● WHAT NEEDS TO BE DONE: Search term "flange": please show all lines in the listing that contain it.

● GIVEN DATA:
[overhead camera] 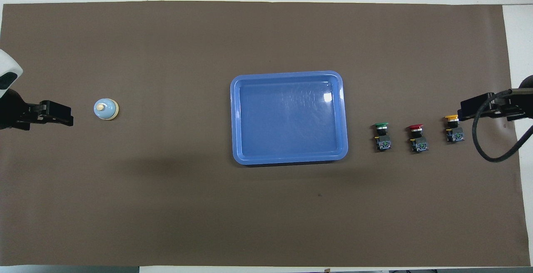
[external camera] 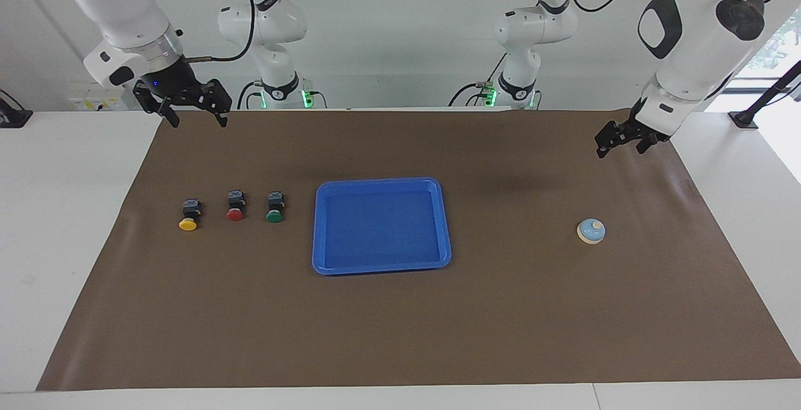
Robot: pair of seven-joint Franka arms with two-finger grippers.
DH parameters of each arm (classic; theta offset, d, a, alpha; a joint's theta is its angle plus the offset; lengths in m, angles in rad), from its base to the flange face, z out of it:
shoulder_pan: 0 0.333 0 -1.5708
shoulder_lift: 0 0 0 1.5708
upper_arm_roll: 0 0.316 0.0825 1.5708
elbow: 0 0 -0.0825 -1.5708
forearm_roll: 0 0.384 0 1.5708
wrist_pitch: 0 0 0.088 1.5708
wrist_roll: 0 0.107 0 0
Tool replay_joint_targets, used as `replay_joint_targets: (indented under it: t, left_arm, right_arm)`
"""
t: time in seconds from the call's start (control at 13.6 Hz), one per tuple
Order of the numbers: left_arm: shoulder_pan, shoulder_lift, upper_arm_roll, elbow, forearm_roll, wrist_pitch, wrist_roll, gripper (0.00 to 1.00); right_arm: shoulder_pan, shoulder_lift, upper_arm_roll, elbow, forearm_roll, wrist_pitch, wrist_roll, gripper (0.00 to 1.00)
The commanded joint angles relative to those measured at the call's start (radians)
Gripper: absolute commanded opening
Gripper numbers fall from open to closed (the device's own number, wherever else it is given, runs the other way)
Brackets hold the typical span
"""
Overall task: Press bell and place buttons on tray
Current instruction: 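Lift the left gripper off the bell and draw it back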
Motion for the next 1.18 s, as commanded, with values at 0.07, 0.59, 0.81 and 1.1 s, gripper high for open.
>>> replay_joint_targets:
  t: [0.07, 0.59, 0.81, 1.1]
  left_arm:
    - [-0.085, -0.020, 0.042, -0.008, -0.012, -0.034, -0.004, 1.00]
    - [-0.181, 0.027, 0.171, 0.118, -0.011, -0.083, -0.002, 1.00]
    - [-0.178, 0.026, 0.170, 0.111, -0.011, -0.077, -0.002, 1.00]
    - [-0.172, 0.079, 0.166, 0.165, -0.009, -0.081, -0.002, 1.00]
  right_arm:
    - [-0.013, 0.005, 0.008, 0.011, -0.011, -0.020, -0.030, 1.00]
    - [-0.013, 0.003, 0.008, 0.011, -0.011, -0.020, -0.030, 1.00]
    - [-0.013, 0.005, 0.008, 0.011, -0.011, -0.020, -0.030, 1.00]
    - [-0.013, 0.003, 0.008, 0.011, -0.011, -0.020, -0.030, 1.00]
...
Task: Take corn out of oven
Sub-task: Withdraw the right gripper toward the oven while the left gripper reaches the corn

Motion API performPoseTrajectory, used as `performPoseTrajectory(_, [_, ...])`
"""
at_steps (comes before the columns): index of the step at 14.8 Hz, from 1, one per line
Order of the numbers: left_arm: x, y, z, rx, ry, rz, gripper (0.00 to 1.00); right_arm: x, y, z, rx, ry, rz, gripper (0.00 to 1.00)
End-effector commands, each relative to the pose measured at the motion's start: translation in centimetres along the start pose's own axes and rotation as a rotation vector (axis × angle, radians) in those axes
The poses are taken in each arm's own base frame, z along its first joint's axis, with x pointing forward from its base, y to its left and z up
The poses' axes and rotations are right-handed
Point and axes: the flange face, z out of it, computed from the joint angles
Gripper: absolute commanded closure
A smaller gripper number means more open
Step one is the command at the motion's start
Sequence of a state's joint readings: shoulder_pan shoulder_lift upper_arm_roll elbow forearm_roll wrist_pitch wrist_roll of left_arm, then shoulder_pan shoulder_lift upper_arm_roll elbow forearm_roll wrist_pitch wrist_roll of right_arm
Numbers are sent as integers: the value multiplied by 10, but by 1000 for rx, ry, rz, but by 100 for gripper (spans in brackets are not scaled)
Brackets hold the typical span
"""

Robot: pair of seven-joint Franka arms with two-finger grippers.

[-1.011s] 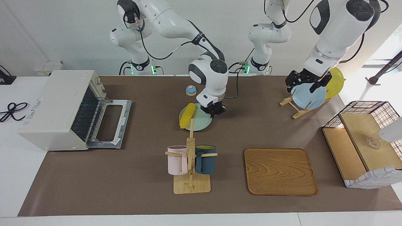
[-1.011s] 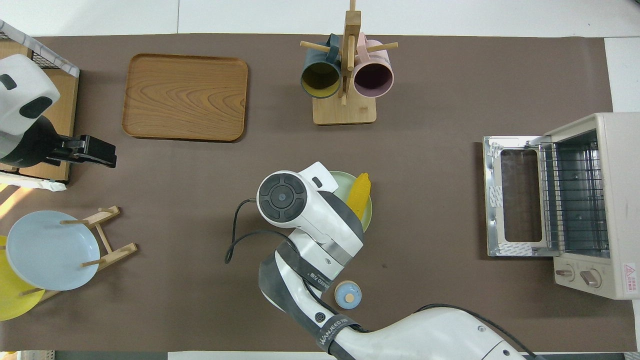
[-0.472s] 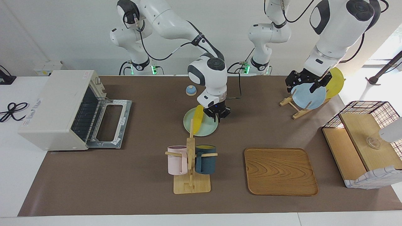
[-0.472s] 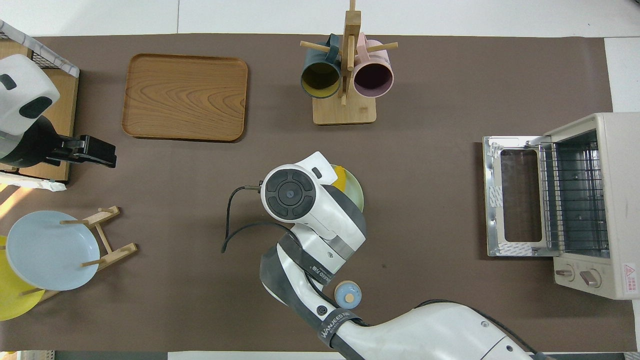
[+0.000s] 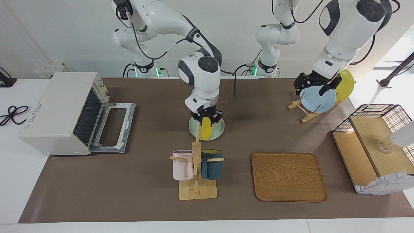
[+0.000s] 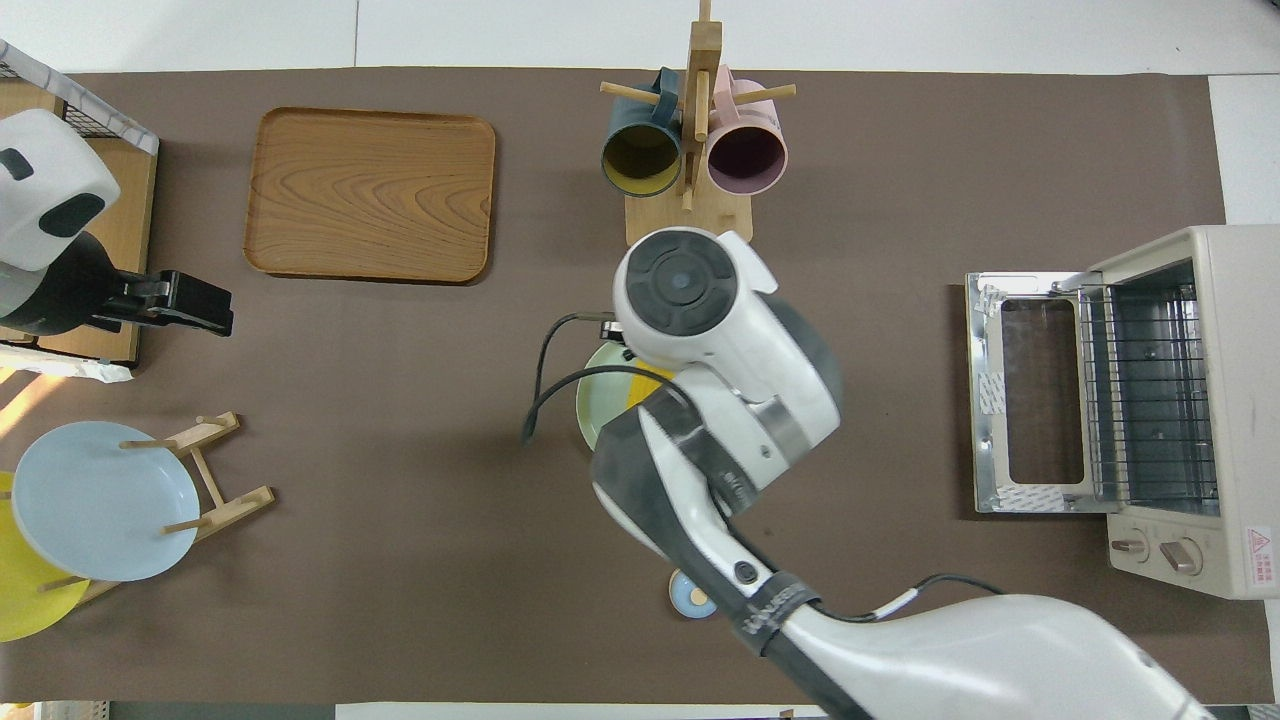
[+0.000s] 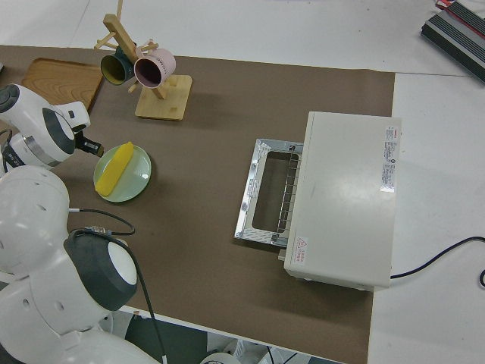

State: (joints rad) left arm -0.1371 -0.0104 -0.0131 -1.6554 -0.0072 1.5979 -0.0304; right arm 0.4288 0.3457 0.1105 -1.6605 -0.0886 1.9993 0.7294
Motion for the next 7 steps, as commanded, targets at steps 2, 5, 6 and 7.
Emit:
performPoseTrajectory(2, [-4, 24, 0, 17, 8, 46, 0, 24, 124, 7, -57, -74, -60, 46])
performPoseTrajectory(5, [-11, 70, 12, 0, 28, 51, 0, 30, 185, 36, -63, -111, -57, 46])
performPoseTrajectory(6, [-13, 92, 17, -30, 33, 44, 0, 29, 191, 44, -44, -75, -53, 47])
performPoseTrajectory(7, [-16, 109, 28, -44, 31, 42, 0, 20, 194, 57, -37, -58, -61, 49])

● RESULT OF THE EXERCISE:
DH parameters of each arm (classic; theta offset, d, a, alpha; a joint's theta is its angle plus the offset; lengths in m, angles in rad), from its base to the flange face, z out of it:
Point and axes: the flange face, z out of it, computed from the joint angles

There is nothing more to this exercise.